To my amazement, all the old files and programs I had before reinstalling Windows are somewhere still on the computer's C: Drive!!!



So I did a Disk Cleanup and compressed some of the old files.


However, these files and programs are still taking up 251 GB of space, over half the space of my computer's capacity of 451GB. 


I only have 214GB of free space left.


I was not able to uninstall or remove or delete the old files and programs before I reinstalled Windows XP; my operating system was not working at all. 



Questions: 

So, my questions are: 

1) Is there anyway to access the old files and programs after reinstalling Windows XP???

(My understanding is it is basically impossible to do so). 


2) If I cannot access the old files and programs, how do I get rid of them and free up the 251 GB of Disk Space on my C: Drive???


----------



## valtopps (Feb 25, 2010)

your drive is probably partitioned os and files


----------



## Asylum (Feb 25, 2010)

Go to my computer...Then C drive...You should have a folder there that says old files.
You should be able to access all your old files there.
Move what you want to use over to your new C drive partition then delete the old files folder.


----------



## Jobber (Feb 27, 2010)

> Go to my computer...Then C drive...You should have a folder there that says old files.
> You should be able to access all your old files there.
> Move what you want to use over to your new C drive partition then delete the old files folder.

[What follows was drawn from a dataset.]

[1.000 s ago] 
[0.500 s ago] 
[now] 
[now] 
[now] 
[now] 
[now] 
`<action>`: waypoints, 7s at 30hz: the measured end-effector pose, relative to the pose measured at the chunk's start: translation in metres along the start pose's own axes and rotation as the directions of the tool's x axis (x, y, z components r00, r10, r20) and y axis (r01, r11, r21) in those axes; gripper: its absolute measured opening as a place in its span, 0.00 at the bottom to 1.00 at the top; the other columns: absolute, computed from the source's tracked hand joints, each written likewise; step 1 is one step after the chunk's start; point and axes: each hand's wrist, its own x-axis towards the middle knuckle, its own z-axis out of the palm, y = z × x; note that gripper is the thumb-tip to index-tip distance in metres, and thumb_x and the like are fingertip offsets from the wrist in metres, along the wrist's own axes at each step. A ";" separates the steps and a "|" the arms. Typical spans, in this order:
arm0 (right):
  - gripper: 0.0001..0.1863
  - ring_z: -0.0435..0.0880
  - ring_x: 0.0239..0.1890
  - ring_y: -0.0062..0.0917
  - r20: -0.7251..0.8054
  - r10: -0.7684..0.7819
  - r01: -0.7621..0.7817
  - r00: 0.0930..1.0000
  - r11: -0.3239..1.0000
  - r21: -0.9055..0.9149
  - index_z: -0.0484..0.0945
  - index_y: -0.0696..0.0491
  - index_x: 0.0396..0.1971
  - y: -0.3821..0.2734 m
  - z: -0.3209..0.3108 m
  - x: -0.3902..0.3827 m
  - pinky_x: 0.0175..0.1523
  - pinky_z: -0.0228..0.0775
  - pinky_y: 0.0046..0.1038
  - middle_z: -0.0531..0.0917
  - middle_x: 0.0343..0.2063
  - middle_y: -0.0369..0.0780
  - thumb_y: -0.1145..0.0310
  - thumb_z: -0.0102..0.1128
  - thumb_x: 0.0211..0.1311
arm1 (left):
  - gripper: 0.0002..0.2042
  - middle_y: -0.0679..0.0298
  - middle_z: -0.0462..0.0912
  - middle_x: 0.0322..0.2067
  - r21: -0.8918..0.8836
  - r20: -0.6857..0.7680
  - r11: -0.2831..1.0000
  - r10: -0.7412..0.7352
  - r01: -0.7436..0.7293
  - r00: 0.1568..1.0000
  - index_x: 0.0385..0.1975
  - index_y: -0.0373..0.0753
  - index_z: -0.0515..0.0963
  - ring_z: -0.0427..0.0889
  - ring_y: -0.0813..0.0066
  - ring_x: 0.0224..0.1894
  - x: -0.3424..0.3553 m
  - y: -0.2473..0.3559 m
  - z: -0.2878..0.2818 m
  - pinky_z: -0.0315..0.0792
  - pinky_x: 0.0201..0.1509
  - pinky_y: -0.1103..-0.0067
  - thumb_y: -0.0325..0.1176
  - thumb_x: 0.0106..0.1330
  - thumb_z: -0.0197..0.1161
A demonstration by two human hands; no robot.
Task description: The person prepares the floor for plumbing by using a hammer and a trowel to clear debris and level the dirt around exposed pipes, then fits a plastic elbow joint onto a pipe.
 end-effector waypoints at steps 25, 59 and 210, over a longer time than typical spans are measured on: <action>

Yes, I can see all the old files now!

Excellent advice; thanks!



Now, I have an additional question. 

I am planning to install Windows 7 in a few weeks over my current OS Windows XP.

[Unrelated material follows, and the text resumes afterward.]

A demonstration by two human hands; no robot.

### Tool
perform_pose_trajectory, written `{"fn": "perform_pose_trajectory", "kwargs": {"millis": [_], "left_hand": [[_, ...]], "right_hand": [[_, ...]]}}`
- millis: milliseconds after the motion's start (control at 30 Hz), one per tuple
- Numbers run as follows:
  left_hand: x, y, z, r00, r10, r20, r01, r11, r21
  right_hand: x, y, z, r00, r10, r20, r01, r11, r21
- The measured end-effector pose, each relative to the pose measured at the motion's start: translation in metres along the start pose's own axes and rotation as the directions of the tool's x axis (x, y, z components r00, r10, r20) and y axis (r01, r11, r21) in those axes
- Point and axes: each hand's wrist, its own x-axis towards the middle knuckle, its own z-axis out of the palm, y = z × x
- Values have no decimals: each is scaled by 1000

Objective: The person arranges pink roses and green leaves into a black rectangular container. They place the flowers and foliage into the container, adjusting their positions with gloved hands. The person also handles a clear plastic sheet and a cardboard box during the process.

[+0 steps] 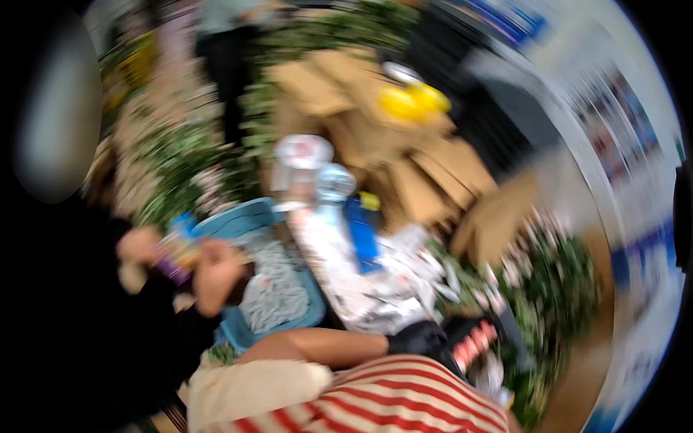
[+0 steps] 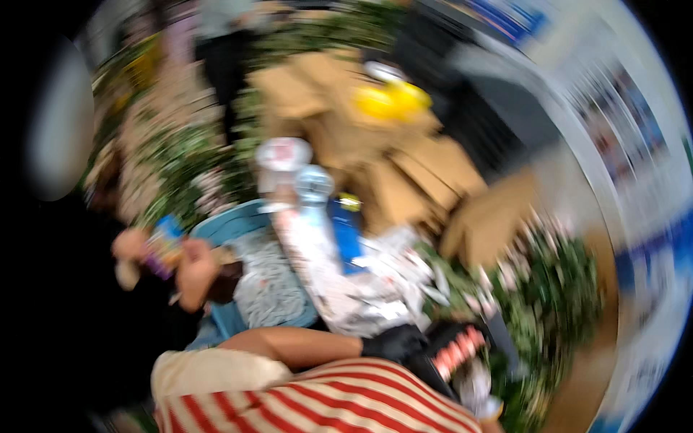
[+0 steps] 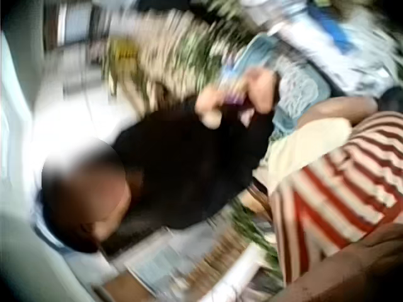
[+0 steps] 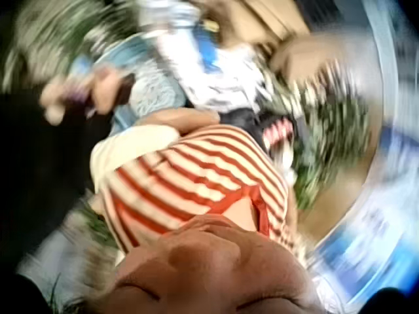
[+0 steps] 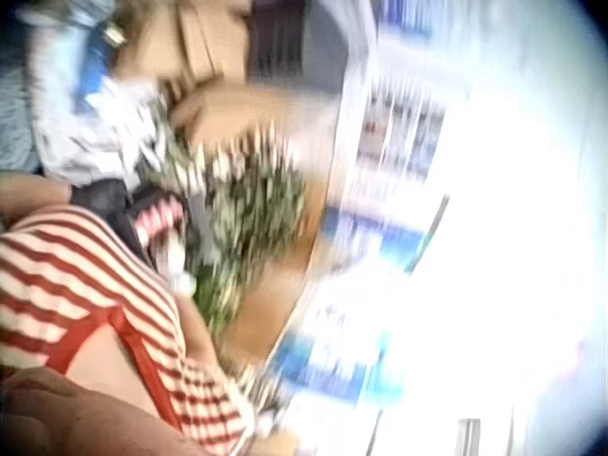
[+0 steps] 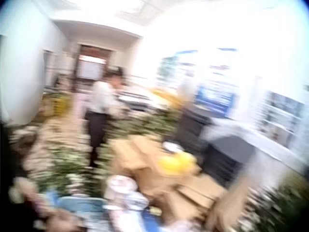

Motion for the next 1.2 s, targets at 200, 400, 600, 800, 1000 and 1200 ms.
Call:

I am going to copy all my Documents, Photos, and Music to CD-Roms. 


But I also have a lot of video games and video game mods (e.g. Battlefield 1942; Silent Hunter; Battlefield 2) on the computer.

I cannot currently play any of these video games since I reinstalled Windows XP, but all their folders and files are still on the C Drive.


I also a lot of video games installed with Valve Inc.'s STEAM system via the internet; I am able to play these games.

Reinstalling Windows XP has erased any of my saved progress on games like Half-Life 2 and Far Cry 2, so I will have to start playing the games at the beginning again. 



Questions: 

What should I do with the video games, including the STEAM games, if I install Windows 7???


I still have 240 GB of Used Space on the C Drive, and I know these games take up much of the Disk Space on the C Drive.

Should I go into My Computer > C Drive> Program Files> and delete all the various games' folders, and then reinstall the games after installing Windows 7???



When you upgrade from Windows XP to Windows 7, it is supposed to wipe everything out from Windows XP.


----------